▸ WHAT TO WORK ON
Using the listing below, report each line holding the string "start".

▸ INFORMATION PROVIDED
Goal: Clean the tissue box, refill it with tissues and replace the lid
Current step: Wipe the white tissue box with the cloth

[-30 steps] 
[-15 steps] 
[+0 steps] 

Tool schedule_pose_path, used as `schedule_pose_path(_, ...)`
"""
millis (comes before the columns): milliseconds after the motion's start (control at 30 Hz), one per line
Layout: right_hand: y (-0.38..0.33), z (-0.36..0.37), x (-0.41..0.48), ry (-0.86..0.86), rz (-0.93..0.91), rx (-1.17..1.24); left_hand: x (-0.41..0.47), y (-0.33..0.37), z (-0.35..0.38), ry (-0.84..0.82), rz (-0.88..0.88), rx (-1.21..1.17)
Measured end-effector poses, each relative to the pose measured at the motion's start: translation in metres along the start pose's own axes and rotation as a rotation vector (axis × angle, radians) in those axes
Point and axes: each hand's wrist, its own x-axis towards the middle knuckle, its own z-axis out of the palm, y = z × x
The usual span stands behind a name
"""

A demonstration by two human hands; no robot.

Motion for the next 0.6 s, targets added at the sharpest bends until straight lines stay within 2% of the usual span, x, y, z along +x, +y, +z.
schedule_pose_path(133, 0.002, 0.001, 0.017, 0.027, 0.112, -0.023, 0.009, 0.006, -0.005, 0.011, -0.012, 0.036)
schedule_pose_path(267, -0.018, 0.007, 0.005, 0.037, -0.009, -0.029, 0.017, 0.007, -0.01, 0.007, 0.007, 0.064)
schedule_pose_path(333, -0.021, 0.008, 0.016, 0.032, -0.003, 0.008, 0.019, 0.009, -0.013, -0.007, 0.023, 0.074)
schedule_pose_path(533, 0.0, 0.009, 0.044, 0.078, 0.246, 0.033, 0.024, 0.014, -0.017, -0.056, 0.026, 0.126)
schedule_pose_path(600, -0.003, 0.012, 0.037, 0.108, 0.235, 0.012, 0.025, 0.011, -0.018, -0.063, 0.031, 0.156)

▸ OUTPUT OF THE TASK
millis (comes before the columns): milliseconds after the motion's start (control at 30 Hz), one per line
Measured end-effector poses, each relative to the pose measured at the motion's start: translation in metres along the start pose's own axes and rotation as a rotation vector (axis × angle, radians) in those axes

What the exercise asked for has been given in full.